Governo revisa meta fiscal: superávit primário de 2026 cai drasticamente para R$ 3,5 bilhões
O governo federal, por meio do Ministério do Planejamento e Orçamento, divulgou uma revisão significativa na projeção do superávit primário para o ano de 2026. A estimativa inicial, apresentada na Lei Orçamentária Anual (LOA) aprovada pelo Congresso no final de 2025, previa um resultado positivo de R$ 34,9 bilhões. No entanto, a nova projeção, divulgada nesta terça-feira (24) no primeiro Relatório de Avaliação de Receitas e Despesas de 2026, aponta para um superávit de apenas R$ 3,5 bilhões.

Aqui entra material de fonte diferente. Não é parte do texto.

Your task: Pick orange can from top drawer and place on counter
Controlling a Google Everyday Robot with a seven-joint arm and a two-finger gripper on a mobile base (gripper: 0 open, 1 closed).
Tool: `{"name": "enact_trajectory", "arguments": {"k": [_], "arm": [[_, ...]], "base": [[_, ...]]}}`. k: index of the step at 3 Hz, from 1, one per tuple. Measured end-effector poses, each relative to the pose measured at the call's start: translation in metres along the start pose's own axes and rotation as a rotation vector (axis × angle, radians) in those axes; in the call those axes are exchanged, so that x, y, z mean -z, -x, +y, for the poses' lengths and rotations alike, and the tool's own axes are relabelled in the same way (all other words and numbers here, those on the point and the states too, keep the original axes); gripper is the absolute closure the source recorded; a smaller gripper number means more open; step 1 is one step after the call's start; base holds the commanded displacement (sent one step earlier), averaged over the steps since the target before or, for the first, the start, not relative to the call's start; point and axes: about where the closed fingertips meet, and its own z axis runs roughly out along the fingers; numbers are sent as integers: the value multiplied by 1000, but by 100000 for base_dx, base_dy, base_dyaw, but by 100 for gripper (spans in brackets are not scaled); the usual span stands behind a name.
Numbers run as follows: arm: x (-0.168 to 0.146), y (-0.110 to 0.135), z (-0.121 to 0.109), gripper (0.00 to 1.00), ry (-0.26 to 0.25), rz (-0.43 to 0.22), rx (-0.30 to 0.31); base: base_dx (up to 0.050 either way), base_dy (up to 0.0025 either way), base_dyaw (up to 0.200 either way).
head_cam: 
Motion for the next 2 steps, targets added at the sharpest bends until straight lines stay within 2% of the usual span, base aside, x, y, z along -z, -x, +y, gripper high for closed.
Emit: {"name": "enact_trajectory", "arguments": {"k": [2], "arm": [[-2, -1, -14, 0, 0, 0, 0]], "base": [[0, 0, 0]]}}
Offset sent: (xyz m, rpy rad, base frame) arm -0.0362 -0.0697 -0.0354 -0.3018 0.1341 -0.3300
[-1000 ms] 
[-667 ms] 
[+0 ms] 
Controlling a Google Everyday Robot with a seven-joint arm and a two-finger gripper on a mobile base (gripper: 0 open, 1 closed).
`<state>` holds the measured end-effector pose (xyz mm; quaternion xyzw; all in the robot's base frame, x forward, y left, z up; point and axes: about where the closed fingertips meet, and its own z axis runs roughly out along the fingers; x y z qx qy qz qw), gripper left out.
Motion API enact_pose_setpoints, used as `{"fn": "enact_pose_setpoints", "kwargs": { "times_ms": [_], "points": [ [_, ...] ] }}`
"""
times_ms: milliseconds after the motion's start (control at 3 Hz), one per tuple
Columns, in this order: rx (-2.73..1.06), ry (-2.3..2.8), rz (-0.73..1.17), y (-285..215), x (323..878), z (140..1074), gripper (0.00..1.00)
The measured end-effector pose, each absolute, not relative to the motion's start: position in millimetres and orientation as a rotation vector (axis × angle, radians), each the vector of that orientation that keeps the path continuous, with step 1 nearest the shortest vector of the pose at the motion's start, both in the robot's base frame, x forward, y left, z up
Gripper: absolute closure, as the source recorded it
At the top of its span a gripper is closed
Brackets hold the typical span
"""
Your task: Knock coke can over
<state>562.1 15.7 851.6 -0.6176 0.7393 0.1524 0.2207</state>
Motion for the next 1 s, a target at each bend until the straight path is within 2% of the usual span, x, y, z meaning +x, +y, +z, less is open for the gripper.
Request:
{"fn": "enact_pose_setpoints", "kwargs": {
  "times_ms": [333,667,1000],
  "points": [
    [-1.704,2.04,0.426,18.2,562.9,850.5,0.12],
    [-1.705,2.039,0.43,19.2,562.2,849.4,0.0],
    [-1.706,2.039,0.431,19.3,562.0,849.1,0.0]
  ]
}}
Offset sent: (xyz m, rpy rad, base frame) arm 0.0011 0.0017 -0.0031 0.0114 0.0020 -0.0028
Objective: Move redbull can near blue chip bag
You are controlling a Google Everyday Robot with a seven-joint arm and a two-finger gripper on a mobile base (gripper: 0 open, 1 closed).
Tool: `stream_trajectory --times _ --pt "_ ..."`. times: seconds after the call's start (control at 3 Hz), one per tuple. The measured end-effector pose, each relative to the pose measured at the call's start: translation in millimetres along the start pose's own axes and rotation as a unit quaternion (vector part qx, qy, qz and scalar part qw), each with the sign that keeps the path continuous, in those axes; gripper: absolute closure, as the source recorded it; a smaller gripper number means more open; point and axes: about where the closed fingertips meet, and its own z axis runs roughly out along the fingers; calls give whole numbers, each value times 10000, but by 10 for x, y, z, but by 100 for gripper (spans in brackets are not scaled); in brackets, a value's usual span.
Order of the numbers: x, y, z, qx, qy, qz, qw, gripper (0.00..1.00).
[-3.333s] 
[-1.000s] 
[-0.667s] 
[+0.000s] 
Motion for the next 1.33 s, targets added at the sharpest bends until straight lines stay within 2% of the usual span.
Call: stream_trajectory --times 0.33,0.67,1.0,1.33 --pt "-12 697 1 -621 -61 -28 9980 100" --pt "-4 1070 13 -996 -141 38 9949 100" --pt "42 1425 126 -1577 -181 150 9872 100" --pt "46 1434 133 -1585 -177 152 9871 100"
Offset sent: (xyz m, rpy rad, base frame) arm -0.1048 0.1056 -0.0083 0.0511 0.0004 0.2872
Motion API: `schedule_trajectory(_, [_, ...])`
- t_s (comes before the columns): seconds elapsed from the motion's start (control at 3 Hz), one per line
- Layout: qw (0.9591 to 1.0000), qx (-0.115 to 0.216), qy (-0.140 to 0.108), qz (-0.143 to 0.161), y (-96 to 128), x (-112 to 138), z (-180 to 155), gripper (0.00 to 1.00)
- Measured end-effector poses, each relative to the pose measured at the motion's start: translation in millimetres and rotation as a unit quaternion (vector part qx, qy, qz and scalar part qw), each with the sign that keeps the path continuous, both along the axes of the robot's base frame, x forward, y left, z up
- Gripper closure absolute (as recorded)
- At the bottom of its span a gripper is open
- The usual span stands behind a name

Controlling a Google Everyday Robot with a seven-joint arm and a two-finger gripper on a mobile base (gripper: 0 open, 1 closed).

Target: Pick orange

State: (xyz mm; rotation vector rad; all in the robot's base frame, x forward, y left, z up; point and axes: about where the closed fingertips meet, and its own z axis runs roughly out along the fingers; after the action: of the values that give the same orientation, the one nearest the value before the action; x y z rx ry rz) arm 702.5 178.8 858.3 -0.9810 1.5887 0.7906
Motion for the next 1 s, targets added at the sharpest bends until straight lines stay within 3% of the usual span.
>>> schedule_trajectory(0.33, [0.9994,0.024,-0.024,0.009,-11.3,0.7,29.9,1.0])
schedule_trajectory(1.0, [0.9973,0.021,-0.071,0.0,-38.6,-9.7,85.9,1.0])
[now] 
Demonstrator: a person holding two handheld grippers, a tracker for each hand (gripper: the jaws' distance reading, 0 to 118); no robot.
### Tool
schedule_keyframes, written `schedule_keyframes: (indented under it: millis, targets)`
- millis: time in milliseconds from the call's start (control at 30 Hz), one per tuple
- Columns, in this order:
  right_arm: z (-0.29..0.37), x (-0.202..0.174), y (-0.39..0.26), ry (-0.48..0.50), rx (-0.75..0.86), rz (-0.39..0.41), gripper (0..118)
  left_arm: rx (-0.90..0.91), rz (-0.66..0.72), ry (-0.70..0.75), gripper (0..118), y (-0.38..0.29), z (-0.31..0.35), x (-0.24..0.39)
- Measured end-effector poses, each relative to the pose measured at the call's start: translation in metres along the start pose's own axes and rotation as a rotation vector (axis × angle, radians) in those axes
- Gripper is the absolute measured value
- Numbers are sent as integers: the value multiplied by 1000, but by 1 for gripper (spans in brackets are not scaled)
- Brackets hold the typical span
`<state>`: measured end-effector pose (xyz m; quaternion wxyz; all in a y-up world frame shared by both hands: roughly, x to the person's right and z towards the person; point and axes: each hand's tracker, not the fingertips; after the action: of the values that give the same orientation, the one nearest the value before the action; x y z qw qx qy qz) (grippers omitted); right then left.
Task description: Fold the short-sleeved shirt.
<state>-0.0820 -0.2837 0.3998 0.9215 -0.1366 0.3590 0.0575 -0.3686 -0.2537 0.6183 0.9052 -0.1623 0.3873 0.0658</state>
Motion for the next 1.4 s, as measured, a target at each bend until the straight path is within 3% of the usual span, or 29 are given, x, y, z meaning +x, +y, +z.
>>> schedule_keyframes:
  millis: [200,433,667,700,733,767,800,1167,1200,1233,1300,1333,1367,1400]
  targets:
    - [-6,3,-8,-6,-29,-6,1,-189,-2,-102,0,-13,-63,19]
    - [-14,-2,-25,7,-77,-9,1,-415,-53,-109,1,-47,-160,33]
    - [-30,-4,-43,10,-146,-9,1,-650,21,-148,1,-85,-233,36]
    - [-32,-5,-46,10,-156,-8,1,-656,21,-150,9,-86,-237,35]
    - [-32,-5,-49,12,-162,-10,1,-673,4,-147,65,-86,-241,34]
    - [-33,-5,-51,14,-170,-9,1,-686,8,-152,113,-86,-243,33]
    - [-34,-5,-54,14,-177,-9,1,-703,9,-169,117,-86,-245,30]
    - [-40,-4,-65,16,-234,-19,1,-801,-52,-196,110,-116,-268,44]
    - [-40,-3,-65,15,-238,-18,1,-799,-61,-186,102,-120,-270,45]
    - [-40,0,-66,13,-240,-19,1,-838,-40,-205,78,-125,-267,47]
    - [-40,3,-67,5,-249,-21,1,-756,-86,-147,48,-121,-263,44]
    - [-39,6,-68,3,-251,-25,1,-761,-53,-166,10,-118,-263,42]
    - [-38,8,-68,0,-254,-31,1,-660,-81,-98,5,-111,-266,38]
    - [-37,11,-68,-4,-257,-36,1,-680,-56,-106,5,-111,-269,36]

Essa drástica redução na expectativa de superávit primário considera os abatimentos previstos em legislação para o cumprimento da meta fiscal. O Ministério do Planejamento descontou R$ 63,4 bilhões em exceções, como o pagamento de precatórios, que são dívidas do governo reconhecidas pela Justiça. Sem a aplicação desses descontos legais, o governo projeta um déficit de R$ 59,8 bilhões para 2026, um cenário ainda mais desafiador.
A meta fiscal estabelecida para 2026 é de um superávit primário equivalente a 0,25% do Produto Interno Bruto (PIB), o que corresponde a R$ 34,3 bilhões. Contudo, a meta fiscal possui um intervalo de tolerância de 0,25 ponto percentual para cima ou para baixo, permitindo flutuações. Apesar da revisão expressiva, a avaliação atual do Ministério de Planejamento e Orçamento indica que não há necessidade de acionar o mecanismo de contingenciamento, que consiste no bloqueio de despesas quando há risco de descumprimento da meta fiscal. As informações são do Ministério do Planejamento e Orçamento.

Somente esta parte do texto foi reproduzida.